The American Civil Liberties Union (ACLU) and Southern Poverty Law Center (SPLC) filed a lawsuit on Sunday urging an extension of the absentee ballot deadline for roughly 1,000 voters in an Atlanta-area county after local election officials failed to send them their requested ballots.
Cobb County election officials on Friday announced 1,046 requested absentee ballots were never mailed. They said the county overnighted ballots in the mail to those in the group with out-of-state addresses while instructing the hundreds of others they must vote in person on Tuesday. The newly sent ballots must be received by the time polls close to count.
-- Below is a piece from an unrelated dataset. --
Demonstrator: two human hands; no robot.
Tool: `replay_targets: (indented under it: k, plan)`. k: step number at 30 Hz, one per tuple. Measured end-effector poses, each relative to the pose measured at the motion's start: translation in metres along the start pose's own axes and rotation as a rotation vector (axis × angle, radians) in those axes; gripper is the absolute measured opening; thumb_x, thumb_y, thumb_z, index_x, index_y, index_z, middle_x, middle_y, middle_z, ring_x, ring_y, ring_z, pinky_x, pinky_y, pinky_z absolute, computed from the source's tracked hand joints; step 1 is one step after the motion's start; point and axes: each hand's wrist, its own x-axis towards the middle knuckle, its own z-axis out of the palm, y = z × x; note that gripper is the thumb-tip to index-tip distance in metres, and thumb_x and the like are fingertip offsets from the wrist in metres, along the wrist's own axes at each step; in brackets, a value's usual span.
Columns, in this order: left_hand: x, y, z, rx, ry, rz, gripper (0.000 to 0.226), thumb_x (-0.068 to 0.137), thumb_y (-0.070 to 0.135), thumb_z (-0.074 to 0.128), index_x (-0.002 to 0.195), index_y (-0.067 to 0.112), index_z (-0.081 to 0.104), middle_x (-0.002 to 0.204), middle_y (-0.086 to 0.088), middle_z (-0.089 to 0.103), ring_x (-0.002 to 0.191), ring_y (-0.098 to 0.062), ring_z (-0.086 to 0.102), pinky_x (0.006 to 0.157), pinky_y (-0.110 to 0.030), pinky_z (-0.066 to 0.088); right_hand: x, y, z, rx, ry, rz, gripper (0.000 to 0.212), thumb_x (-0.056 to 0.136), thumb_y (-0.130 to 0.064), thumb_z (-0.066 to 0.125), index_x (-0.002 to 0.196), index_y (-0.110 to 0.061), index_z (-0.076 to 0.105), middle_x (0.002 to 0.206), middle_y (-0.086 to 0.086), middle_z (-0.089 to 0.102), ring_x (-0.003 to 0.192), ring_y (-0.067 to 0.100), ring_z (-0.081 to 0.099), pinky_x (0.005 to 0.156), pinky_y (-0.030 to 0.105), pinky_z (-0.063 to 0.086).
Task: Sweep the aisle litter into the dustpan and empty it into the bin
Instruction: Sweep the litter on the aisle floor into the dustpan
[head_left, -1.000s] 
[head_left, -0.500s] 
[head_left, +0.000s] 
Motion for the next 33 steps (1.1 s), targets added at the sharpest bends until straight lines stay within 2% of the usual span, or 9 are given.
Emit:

“I am sorry that this office let these voters down,” Cobb County Elections and Registrations Director Janine Eveler said in a message to the county’s elections board. “Many of the absentee staff have been averaging 80 or more hours per week, and they are exhausted. Still, that is no excuse for such a critical error.”
Cobb County, the state’s third-largest county by population, is located outside of Atlanta and serves as a crucial area in the close race between Sen. Raphael Warnock (D) and Republican Herschel Walker, a key contest in determining which party takes control of the Senate, as well as Georgia’s gubernatorial race.
The two civil rights organizations and the ACLU of Georgia, which filed the suit on behalf of multiple affected voters and a local voter registration organization, asked the Cobb County Superior Court to provide emergency relief by overnighting ballots to the remaining affected voters and extending the return deadline until Nov. 14, when ballots from overseas are due in the state.
“Hundreds of eligible Cobb County voters did everything right and yet find themselves on the brink of total disenfranchisement because they were never mailed their absentee ballots, as is required under Georgia law,” Jonathan Topaz, an ACLU staff attorney, said in a statement.
“Even Cobb County has acknowledged they made a ‘critical error’ and ‘let these voters down,’” Topaz added. “Only this court can right the wrong done to these hundreds of voters and ensure that they are able to exercise their fundamental right to vote in this November election.”
The suit also asks the court to allow the voters to use the Federal Write-in Absentee Ballot, which provides overseas voters a way to vote if their absentee ballot does not arrive in the mail on time.
The Hill has reached out to the Cobb County elections board and the Georgia secretary of state’s office, both of which were named as defendants, for comment.
A county election official and the groups that filed the suit tied the failure in part to a recent voting law passed in Georgia last year, which shortened the period in which voters can request a mail-in ballot by more than half and delayed when counties can begin mailing the ballots by roughly three weeks.
“I am very disappointed that we have placed these voters in a position where they may not have an opportunity to cast their ballots in this general election,” Cobb County Board of Elections Chair Tori Silas said in a statement. “While human error was clearly a factor, I believe reduced time frames for the receipt of requests for and processing of absentee ballot provided under SB202, as well as the turnover in the Elections office, are also significant factors.”
Rahul Garabadu, the ACLU of Georgia’s senior voting rights attorney, similarly said there is a “direct correlation” between the new law, S.B. 202, and the recent problem.
“The anti-voter law put tremendous pressure on elections officials to accomplish a number of responsibilities under a very tight deadline, and in Cobb County, that pressure has resulted in a huge error and hundreds of voters at risk of being disenfranchised,” Garabadu said in a statement. “We are suing to make sure all Cobb County voters are able to have their voices heard, and we look forward to the day when the state partners with counties to make voting easier, not harder, for all Georgians.”